GIVEN INFORMATION: Begin

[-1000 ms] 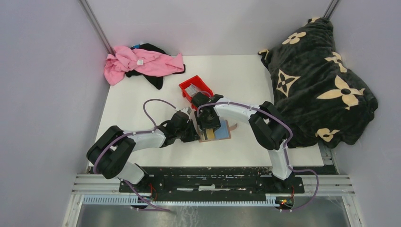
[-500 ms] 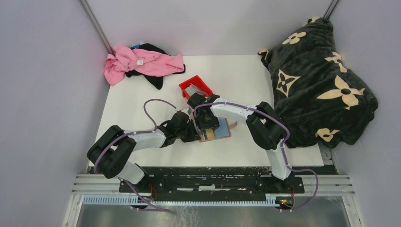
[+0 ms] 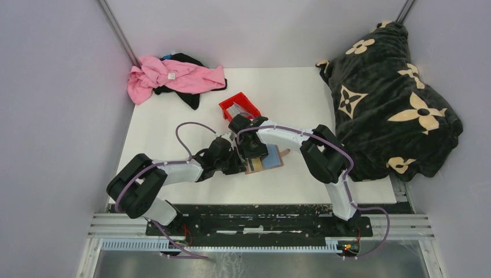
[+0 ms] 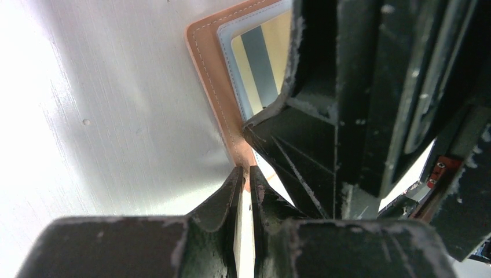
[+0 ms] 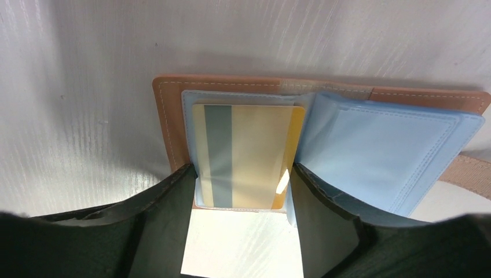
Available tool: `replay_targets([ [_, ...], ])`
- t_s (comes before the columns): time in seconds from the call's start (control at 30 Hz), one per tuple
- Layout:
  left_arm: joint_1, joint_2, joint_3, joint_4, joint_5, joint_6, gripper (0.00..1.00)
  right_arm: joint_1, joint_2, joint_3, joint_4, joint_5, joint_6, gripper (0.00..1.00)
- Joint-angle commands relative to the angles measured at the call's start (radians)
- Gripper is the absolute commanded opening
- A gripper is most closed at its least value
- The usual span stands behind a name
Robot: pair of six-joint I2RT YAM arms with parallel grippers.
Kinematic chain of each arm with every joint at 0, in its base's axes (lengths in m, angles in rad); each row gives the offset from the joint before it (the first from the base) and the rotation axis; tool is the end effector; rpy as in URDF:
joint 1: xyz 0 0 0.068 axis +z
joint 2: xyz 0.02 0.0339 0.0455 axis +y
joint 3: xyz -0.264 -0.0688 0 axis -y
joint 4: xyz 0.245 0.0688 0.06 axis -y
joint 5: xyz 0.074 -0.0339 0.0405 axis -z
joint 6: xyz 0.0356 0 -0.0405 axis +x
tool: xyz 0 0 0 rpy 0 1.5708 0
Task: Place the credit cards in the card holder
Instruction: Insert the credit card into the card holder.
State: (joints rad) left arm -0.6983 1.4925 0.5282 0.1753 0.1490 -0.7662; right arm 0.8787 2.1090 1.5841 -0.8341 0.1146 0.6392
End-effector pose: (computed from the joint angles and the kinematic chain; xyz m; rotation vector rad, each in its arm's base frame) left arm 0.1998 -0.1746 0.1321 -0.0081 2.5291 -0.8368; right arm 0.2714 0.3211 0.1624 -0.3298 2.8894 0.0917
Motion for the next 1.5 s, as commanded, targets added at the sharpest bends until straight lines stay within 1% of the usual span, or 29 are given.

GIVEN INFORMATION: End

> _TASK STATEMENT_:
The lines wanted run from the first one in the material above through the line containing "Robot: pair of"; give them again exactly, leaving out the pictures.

> _RESPONSE TO THIS TASK_:
[-1000 ms] 
[-500 ms] 
[+0 ms] 
[+0 ms] 
[+0 ms] 
Available tool: `replay_targets([ [_, ...], ])`
- t_s (comes before the columns): time in seconds from the call's start (control at 30 Hz), one per tuple
- Layout:
  left_arm: joint_1, joint_2, joint_3, joint_4, joint_5, joint_6, gripper (0.00..1.00)
  right_arm: joint_1, joint_2, joint_3, joint_4, joint_5, joint_6, gripper (0.00..1.00)
- Joint-angle commands relative to the angles measured at the call's start (radians)
- Gripper is the absolute commanded opening
- A gripper is most closed at its least value
- The usual span stands behind a name
Robot: pair of six-joint I2RT YAM arms with parallel grippers.

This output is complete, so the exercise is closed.